En sommes-nous là ? Non, je n’écrirai point une telle chose. Pareille conclusion ferait trop de plaisir à cette foule affairée de niaiseries coupables, affamée de plaisirs grossiers, avide de jouissances, qui dans le rapetissement des caractères voit déjà l’inauguration de son règne et nous apprête une tyrannie d’une nouvelle espèce, beaucoup moins belle que celle des rois et des moines, des nobles et des prélats. Non, la nature humaine proteste ; si elle a perdu son équilibre, elle le retrouvera : je n’en veux pour preuve que cette inquiétude, grande vertu que n’avaient pas les hommes d’autrefois et qui tourmente les meilleurs d’entre nous.
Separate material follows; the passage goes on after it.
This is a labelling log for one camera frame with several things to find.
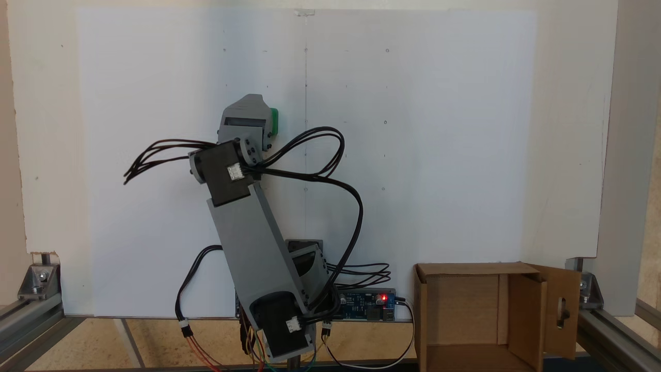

Quand la nature humaine aura repris cet équilibre, je ne le sais pas ; mais ce que je sais bien, c’est qu’il n’est pas possible que le monde appartienne dans l’avenir à d’autres personnes que celles qui l’ont gouverné dans le passé, c’est-à-dire à des hommes préoccupés de l’idéal religieux, préoccupés de la justice, préoccupés de la liberté. Et pour me résumer d’un seul mot je dirai : Les chevaliers ont toujours gouverné le monde, ils le gouverneront toujours ; l’idéal a toujours été la principale affaire des hommes, il la sera toujours.


EMILE MONTEGUT.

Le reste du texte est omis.